I called Group Health and made an appeal to four different people there that Charles’ needs better care, closer monitoring, and consistent follow-up because of the nature, severity, and complexity of his various medical and health care issues.

Were it not for their failure to follow-up and maintain continuity of his care, monitoring his blood pressure, et cetera, this could have been managed and prevented. Instead, he has not seen in clinic by a Group Health physician since last year. There has been no scheduled follow-up. He had no idea about how dangerously high his blood pressure had become, because Group Health just keeps renewing his medications and standing orders for lab work once a month.

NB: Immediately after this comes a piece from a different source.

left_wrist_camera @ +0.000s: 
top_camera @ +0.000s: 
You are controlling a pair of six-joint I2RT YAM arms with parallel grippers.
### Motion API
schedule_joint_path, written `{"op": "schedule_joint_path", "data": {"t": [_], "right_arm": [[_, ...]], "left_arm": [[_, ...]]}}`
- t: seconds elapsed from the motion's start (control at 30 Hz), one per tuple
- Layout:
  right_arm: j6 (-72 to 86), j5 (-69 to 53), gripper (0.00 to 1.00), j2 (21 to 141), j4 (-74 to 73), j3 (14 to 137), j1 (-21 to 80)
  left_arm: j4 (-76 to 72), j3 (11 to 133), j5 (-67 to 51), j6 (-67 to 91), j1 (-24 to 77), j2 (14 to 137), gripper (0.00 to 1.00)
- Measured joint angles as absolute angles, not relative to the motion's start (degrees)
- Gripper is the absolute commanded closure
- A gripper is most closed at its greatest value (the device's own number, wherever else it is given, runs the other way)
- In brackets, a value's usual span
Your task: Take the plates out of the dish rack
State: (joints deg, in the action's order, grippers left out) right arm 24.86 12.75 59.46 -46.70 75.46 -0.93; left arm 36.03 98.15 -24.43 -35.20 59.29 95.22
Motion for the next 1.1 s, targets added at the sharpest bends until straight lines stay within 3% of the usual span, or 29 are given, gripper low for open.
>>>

The failure by Group Health to consistently and aggressively manage Charles’ extremely complicated medical conditions has resulted in where we are today with Charles, a 41-year-old African-American man who has had one kidney transplant now in failure again, facing dialysis, having had a stroke, rampant, runaway blood pressure, and now he has been left feeling hopeless and depressed, like his life is futile and there just is no hope to get better. He has been told to limit salt and lose weight, lose weight, lose weight, but no one offers any direction for that, no suggestions about how to accomplish that and no recognition for the fact that he has dropped 35 pounds on his own over this past year. He has asked repeatedly about being considered for lap band bariatric surgery. His requests for lap band have been ignored or put down.

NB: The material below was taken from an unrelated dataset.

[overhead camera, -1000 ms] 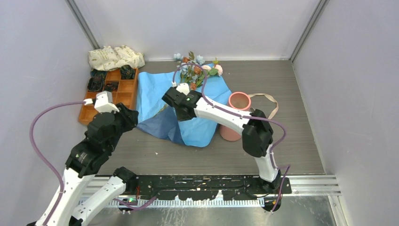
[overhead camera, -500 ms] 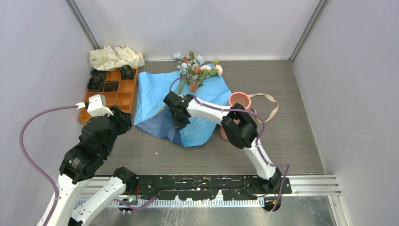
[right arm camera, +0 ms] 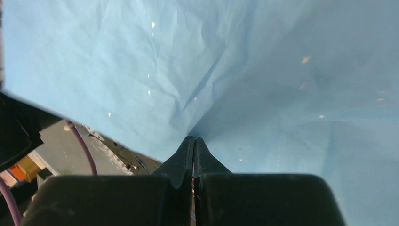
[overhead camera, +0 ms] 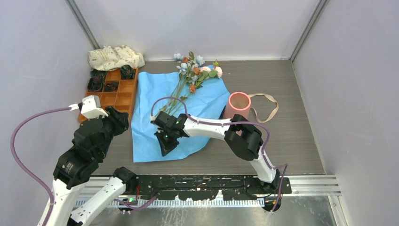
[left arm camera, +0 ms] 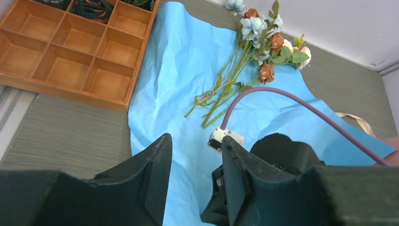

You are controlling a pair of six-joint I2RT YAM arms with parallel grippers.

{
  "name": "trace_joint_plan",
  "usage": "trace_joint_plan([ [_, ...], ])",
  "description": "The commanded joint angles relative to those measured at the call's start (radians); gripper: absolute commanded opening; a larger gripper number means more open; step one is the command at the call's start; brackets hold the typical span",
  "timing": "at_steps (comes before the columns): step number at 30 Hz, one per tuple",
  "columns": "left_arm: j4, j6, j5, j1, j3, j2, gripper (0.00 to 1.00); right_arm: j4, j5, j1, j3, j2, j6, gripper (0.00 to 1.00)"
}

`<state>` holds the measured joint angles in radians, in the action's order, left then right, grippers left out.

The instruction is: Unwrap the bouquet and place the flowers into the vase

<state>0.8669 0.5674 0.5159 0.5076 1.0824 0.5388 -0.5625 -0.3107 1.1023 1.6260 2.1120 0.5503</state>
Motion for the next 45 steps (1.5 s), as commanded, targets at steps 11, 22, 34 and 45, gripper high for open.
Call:
trace_joint_plan([
  [11,-0.001,-0.007,0.0,-0.004,0.024,-0.007,0.46,0.06,-0.001,0.009,-0.085,-0.002,0.037,0.01],
  [22,-0.028,0.008,-0.067,-0.004,0.063,0.126,0.59,-0.119,0.295,0.01,0.018,-0.235,-0.053,0.21],
  [34,-0.237,0.005,-0.354,-0.048,0.183,0.528,0.7,-0.24,0.912,0.008,-0.022,-0.688,-0.093,0.55],
  [45,-0.279,-0.091,-0.461,-0.099,0.477,1.088,0.68,-0.191,1.082,0.004,-0.184,-0.932,-0.112,0.67],
])
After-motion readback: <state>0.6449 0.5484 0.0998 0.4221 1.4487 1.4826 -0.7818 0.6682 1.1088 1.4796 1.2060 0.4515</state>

So why are African-Americans consistently the ones who come out on the short end of the stick relative to their health care and the outcomes they experience in contrast to the Caucasian-American population? It is decisions such as the one today at St. Joseph Hospital, to discharge someone to home the day after a stroke, when dialysis is “imminent” (but not started), and when astronomical blood pressure has been brought down for less than a day. Let the record show that the mystery is solved about the research statistics and why blacks have those bad outcomes.

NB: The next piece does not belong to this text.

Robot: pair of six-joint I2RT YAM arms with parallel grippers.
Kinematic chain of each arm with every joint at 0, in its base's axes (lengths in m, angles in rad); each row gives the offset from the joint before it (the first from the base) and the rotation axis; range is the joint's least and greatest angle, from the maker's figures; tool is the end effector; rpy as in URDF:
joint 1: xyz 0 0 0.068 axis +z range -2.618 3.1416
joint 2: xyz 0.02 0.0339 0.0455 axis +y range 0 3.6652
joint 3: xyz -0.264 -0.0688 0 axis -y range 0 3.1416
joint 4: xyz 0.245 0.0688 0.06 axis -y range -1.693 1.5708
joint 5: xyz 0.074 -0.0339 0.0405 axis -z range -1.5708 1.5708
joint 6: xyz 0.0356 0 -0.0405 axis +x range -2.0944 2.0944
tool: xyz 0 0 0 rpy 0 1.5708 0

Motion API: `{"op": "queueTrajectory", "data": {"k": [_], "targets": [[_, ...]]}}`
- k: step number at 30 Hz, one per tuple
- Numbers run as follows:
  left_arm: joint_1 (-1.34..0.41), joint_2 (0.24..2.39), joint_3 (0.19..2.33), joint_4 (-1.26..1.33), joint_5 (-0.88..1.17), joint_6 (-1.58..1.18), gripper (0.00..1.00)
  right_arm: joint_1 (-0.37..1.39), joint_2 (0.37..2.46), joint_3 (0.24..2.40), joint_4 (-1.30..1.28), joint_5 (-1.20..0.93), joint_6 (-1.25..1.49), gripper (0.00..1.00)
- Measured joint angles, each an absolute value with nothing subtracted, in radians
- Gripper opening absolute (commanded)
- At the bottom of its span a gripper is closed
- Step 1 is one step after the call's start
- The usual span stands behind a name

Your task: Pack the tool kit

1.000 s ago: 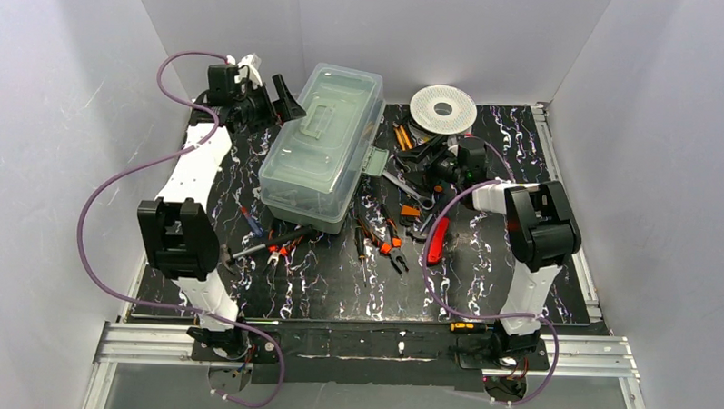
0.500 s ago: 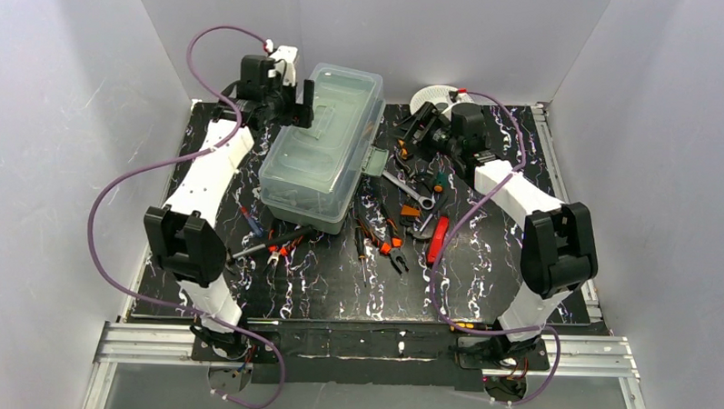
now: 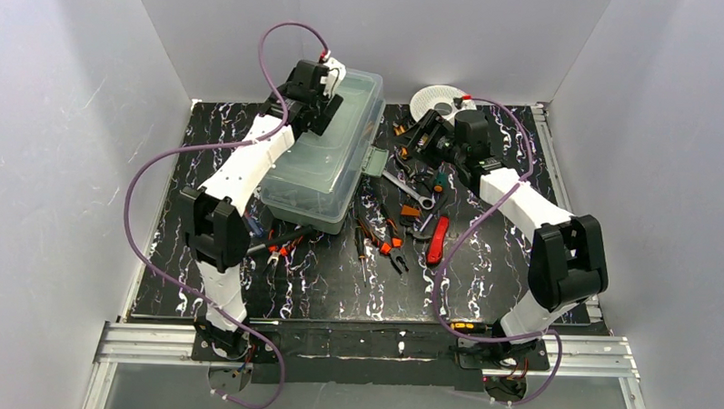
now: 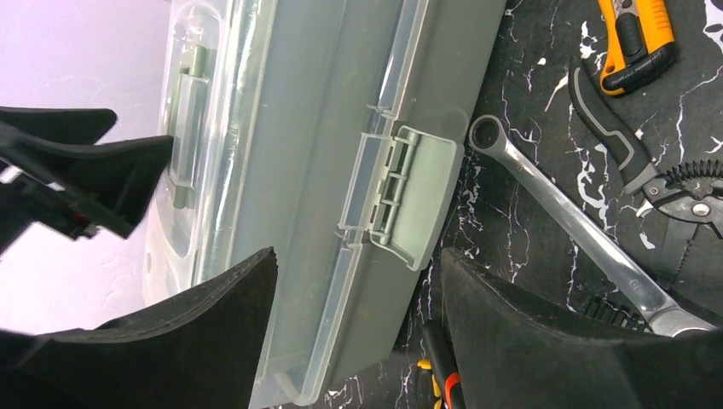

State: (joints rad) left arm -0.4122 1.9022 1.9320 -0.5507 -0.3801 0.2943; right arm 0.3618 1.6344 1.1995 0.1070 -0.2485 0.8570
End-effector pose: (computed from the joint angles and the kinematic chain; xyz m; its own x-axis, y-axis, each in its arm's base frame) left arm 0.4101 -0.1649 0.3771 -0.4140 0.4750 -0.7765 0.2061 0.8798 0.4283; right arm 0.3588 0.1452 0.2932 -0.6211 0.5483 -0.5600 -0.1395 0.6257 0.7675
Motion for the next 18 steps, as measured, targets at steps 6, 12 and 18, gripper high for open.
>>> {"op": "queueTrajectory", "data": {"k": [6,12,18], "targets": [[-0.459,1.914,1.863,-0.470,-0.568,0.443,0.64,0.360,1.604,1.193,0.106,-0.242,0.857,0.78],[-0.483,1.916,1.830,-0.418,-0.635,0.517,0.35,0.358,1.596,1.179,0.106,-0.242,0.857,0.78],[-0.495,1.934,1.800,-0.349,-0.719,0.616,0.26,0.351,1.596,1.175,0.107,-0.246,0.858,0.78]]}}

Charles and I hope that this will not be one of those times, but just as a patient would be required to sign a form stating that they were refusing recommended medical care and by their own volition going AMA (Against Medical Advice), this situation is essentially the flip side of that. Charles is coming home from the hospital against our better judgment. We both want to go on record that we oppose this plan. I am a blog writer for The News Tribune and I intend to blog about how Charles’ care has been managed.


The nursing care at St. Joseph Hospital has been excellent. The nurses have been consistent and professional in every way. They are compassionate and good communicators.

Should there be any adverse consequences of the physician’s decision to discharge Charles today, it is now documented that Charles and I both objected to it and informed you of our concerns this day for all of the foregoing reasons.